The Lezgins are the sixth largest ethnic group in Daghestan. There are an estimated 204,000 of them in southern Daghestan and a further 180,000-260,000 in Azerbaijan, where they constitute the second largest ethnic group after the Azeris, according to the Institute for War and Peace Reporting on 6 October 2005.

The Lezgin national movement Sadval, which emerged in 1990 in Daghestan, initially lobbied for the creation of an independent Lezgin state comprising those regions of southern Daghestan and northern Azerbaijan that constitute the Lezgins' historic homeland. That demand was reportedly fuelled by the fact that Daghestan's Lezgins felt -- and still feel, according to zerkalo.az on 26 January -- that they are routinely treated as "second class citizens." Unemployment in the Lezgin-populated districts of Daghestan is reportedly almost double the republican average of 32 percent.


Factional Infighting Erodes Popular Support

Sadval split in late 1998 into a radical wing and a more moderate wing. The former continued to espouse the idea of an independent Lezgin state, while the latter advocated the creation of an autonomous territory for the Lezgins in Daghestan that would have the status of a separate federation subject and of a free economic zone, according to "Nezavisimaya gazeta" of 27 January 1999. Infighting between the two factions continued for several years, during which the movement apparently forfeited much of what popular support it once enjoyed.


In an interview with "Nezavisimaya gazeta" on 25 August 2004, one of Sadval's co-chairmen, Nasyr Primov, admitted that Sadval was experiencing "a period of stagnation," and that "we do not have an electoral base as such." (Politically active Lezgins may have chosen to pin their hopes instead on the extraterritorial Federal Lezgin National Cultural Autonomy established in March 1999. The leader of that body, a Lezgin from Azerbaijan, was quoted by "Nezavisimaya gazeta" on 27 October 2004 as affirming that "the broad mass of the Lezgin people will never support the separatists.")

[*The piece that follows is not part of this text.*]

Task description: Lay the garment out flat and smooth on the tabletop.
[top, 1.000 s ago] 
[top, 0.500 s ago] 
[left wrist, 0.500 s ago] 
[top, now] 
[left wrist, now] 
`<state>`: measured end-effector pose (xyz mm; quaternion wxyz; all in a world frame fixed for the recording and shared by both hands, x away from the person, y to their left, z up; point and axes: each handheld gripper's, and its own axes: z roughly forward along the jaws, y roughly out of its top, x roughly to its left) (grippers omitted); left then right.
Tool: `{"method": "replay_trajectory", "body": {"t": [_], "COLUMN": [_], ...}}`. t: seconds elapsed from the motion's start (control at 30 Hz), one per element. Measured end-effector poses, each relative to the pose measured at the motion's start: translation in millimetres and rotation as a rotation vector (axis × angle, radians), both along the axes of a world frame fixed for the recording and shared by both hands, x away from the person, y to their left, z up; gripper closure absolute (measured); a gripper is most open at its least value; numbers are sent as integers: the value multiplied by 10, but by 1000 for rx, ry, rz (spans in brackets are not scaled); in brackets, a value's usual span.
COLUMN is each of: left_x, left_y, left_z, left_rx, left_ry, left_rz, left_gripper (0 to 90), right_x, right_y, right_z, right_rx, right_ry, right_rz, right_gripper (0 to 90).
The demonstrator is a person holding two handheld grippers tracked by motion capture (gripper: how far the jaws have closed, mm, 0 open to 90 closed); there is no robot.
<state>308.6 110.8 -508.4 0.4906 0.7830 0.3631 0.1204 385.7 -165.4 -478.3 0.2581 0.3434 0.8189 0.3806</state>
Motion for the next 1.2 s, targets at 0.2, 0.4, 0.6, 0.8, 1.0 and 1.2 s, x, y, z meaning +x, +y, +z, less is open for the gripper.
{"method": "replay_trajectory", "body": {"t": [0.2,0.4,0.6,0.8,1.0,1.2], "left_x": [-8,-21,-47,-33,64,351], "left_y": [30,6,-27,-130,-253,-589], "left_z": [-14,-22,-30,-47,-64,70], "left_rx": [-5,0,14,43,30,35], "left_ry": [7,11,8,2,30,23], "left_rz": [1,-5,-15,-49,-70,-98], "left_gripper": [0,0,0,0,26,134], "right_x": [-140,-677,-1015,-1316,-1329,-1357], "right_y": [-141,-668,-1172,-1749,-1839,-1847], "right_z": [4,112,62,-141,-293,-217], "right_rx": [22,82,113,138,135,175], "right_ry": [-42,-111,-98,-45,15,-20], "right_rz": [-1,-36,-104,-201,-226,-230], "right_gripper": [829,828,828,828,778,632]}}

'Unite The Lezgin People In One State'

Primov nonetheless insisted that Sadval's goals remain unchanged, namely, "to unite the Lezgin nation, make the frontiers transparent, and give people the opportunity to meet and move freely." Asked whether Sadval still harbors territorial claims on Azerbaijan, Primov denied that it pursues any aims in Azerbaijan, but in a seeming contradiction he added that "our only desire, our dream if you like, is to unite the entire Lezgin people in one state."

The moderate wing of Sadval now intends to resurrect that goal, but by redrawing the borders of Azerbaijan to incorporate the Lezgin-populated regions of southern Daghestan and creating a Lezgin autonomous region, according to an article published on 26 January in the Azerbaijani online daily zerkalo.az. The paper quoted an unidentified source within Sadval as arguing that "the Daghestan Lezgins cannot remain within a republic that is being turned into a breeding ground for international terrorism and which is choking in the grip of an interethnic confrontation in which several foreign countries have a hand."

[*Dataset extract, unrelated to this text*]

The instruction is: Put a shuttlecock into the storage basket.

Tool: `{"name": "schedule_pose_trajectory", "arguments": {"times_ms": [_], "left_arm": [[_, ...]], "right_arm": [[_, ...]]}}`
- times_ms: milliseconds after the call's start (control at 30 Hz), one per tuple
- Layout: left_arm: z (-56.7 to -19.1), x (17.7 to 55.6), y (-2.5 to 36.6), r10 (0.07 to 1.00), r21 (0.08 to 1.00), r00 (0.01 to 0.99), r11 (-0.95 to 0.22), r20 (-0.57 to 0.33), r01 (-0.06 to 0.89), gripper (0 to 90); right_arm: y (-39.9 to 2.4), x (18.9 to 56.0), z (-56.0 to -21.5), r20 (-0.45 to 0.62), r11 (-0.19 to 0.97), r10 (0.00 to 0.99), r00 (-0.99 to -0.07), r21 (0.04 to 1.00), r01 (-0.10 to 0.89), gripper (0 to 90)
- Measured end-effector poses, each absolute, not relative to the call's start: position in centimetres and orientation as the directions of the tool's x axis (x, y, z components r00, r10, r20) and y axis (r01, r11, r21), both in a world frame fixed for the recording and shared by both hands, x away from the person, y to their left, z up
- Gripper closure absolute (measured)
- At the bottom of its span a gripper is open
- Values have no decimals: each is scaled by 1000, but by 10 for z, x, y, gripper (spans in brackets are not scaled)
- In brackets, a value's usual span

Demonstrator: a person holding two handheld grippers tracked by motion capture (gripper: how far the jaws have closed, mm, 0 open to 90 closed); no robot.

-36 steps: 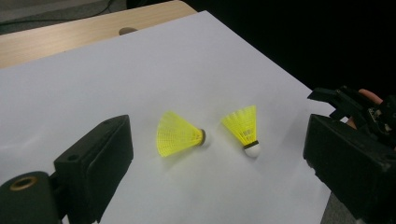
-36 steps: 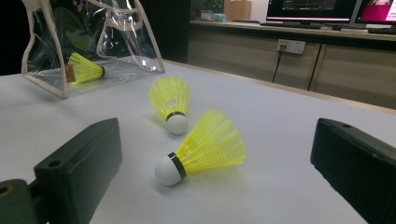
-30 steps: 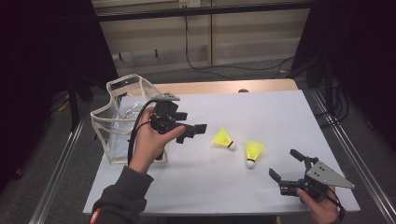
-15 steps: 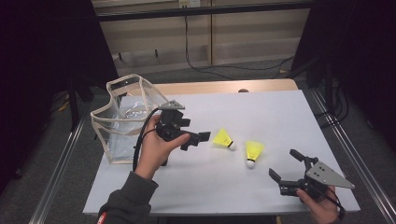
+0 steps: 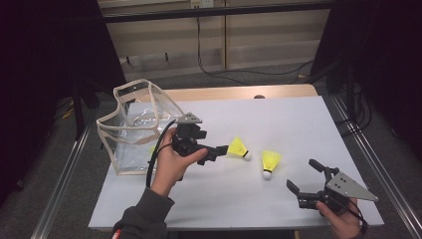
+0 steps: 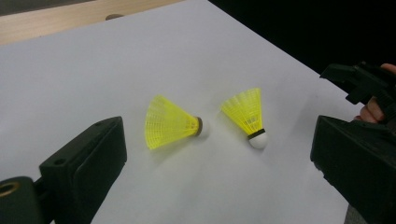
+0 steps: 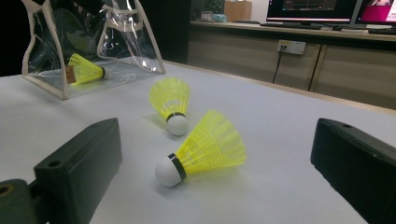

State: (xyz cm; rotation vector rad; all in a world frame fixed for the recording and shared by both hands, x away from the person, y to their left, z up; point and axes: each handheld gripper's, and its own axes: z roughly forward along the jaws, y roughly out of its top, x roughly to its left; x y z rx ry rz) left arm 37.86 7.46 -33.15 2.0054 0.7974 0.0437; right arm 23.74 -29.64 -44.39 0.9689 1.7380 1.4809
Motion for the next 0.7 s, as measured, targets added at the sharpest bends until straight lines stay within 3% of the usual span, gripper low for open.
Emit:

But Sadval's proposed solution is, as zerkalo.az observed, unrealistic insofar as neither the Russian Federation nor Azerbaijan is likely to agree to a redrawing of the border between the two countries. At the same time, the online daily also notes that all Moscow's efforts to impose stability on Daghestan have proven fruitless, and the republic's future remains unclear. Sadval may at present number nothing more than a few dozen embittered feuding nationalists, but it remains a potent myth, and one that foreign powers with an interest in destabilizing the Caucasus might seek to co-opt for their own ends, zerkalo.az concluded.